The immersion heater experiment
Aim – To see the effect of volume current on the effectiveness of an immersion heater heating 75 cm3 of water.
Current in circuit
Volume of liquid
Type of liquid
Amount of insulation
Size/shape of beaker
Size/shape of immersion heater
Time readings are taken over
Start temperature of liquid
Temperature change in 5 minutes
A small beaker was filled with 75cm3 of water at 24 degrees Celsius. A circuit was made that incorporated an immersion heater, an ammeter, a voltmeter, and a variable resistor.
The immersion heater was placed into the beaker of water and the current was set to maximum on the resistor. Two readings were taken for each set of results.
I predict that the current in the circuit will be proportional to the temperature change i.e. as the current is increased the temperature change will increase as well. This is because if the current increases there will therefore be more heat energy lost from the immersion heater.
Vol. Of H20
Temp. change 1
Temp. change 2
As I assumed my predictions have been proved correct. As the current increases, the temperature change in the water increases as well. This is because as more electrical energy flows through the circuit, the immersion heater produces more useful heat energy. This produces a convection current in the water and causes it to heat up. However, heat energy was lost in other places (parts of the immersion heater that were not in the water and the variable resistor were the main two places) and therefore the results could have been false.
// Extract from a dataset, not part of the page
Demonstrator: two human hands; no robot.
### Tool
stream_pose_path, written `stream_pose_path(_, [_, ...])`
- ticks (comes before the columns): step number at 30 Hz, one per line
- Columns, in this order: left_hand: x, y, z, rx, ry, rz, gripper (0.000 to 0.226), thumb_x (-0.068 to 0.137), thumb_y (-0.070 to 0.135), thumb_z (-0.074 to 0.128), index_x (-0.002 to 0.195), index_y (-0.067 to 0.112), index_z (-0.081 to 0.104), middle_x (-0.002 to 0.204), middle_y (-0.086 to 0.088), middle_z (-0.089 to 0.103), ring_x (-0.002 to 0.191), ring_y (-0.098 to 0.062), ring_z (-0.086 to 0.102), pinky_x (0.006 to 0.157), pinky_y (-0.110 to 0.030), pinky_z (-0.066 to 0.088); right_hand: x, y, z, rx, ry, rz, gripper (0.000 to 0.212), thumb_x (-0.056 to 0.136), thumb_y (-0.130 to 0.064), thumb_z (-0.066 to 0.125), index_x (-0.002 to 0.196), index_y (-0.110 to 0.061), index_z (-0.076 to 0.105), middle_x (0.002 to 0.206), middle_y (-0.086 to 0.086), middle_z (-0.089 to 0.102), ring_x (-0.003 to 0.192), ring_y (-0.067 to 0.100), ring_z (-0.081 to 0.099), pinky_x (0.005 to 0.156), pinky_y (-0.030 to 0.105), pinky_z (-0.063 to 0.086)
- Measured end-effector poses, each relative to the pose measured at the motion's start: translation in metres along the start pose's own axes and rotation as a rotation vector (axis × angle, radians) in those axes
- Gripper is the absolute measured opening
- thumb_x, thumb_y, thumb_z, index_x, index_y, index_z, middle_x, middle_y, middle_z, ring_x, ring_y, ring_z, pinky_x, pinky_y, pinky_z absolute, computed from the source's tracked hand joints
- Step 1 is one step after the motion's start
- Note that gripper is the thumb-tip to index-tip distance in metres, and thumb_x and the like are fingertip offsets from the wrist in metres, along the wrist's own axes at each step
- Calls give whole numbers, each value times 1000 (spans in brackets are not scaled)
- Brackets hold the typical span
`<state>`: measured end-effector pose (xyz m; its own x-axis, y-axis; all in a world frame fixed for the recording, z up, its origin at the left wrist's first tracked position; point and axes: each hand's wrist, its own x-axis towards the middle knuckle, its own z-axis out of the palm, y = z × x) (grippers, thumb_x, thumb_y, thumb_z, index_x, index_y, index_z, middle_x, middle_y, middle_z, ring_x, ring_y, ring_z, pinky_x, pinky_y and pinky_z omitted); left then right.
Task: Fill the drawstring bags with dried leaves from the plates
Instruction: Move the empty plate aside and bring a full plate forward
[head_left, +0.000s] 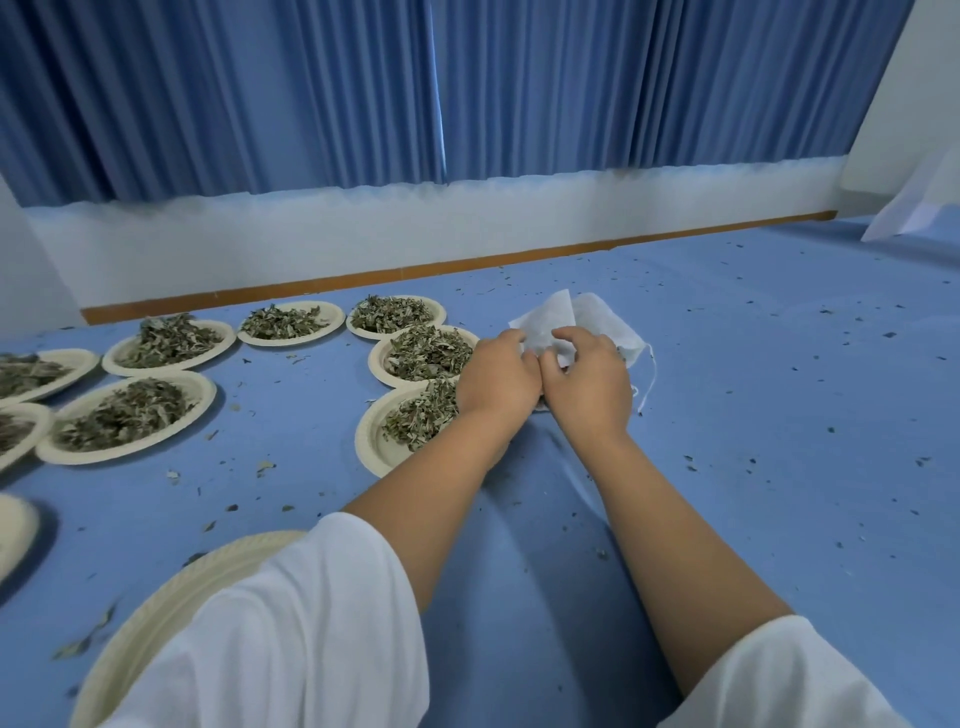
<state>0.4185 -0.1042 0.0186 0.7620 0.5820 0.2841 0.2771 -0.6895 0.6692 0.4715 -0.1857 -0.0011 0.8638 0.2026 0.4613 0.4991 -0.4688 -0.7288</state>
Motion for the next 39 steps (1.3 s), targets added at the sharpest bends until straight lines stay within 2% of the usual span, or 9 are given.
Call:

The insulation that we used would have helped a bit but did not stop some of the heat energy being lost.
To conclude, I would say that this experiment showed what it was meant to show. The current was directly proportional to the change in temperature i.e. as the current increased the change in temperature changed as well. However, many things still went wrong that could be corrected if the experiment was to be done again.
In my view, the experiment went well. It showed what it was meant to show. However, there were a few anomalies. For example, the temperature differed by more (10oC) when the current reading was 1.76A than when the current reading was 2.51A. This could be because the thermometer was not left for long enough to cool down. If we wanted to have a thermometer that was at the exact same temperature for each experiment then we could have used a new one each time. This may also be because the water started off at a different temperature. If I did the experiment again I would probably get my water from a container kept at constant temperature. I could also do the experiment again to see of the starting temperature of the water did affect the amount that the temperature changed in a certain amount of time.
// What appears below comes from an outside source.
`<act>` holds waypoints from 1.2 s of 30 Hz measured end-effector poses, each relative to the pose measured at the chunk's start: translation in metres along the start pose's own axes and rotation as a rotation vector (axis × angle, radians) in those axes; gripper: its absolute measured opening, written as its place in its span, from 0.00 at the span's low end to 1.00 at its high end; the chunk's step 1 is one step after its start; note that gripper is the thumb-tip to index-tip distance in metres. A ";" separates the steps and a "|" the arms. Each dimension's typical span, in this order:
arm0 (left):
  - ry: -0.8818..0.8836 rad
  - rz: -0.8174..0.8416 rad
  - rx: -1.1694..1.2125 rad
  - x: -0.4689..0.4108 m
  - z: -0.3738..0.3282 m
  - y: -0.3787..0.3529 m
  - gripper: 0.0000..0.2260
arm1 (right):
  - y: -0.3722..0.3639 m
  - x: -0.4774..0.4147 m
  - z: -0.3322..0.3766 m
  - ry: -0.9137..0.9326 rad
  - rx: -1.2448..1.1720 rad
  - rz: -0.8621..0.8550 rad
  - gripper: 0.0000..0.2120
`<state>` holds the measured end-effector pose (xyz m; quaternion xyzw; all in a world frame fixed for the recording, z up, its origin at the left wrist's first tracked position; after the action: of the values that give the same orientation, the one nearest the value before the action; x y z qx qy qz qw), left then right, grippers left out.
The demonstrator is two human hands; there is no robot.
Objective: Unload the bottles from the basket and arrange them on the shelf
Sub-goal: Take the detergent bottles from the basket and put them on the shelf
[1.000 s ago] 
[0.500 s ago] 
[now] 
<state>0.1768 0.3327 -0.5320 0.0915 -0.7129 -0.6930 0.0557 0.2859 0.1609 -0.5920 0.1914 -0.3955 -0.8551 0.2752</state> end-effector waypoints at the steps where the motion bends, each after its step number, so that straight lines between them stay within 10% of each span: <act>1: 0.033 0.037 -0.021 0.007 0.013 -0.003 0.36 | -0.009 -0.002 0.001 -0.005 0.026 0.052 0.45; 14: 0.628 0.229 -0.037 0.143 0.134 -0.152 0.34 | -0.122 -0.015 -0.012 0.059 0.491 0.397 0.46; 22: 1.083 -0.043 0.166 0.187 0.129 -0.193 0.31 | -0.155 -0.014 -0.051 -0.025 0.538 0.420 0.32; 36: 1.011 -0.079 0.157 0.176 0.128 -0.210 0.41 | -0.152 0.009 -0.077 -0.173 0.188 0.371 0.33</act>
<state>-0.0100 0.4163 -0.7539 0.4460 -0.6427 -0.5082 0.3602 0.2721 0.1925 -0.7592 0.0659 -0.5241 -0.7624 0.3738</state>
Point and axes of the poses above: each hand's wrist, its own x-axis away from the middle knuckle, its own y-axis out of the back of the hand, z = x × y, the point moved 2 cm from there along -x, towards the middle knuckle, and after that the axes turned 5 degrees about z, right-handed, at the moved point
Another thing that could have been done was to cover the container that we were doing the experiment in. There is no doubt in my mind that heat energy was lost from the top of the container. We could have used more of the insulating material on top of the beaker to prevent this. We also should have made sure that the heater was completely immersed in the water. If it was not in our experiment then the air surrounding the beaker would have been heated.
If we wanted to make sure that no heat was lost at all from our experiment then we would have to do the experiment in a vacuum. This is of course impossible in our case because we do not have the equipment to do this.
If I was to do the experiment again I would try to iron out all of the anomalies in my results by changing and adapting all of the things that affected my results this time round.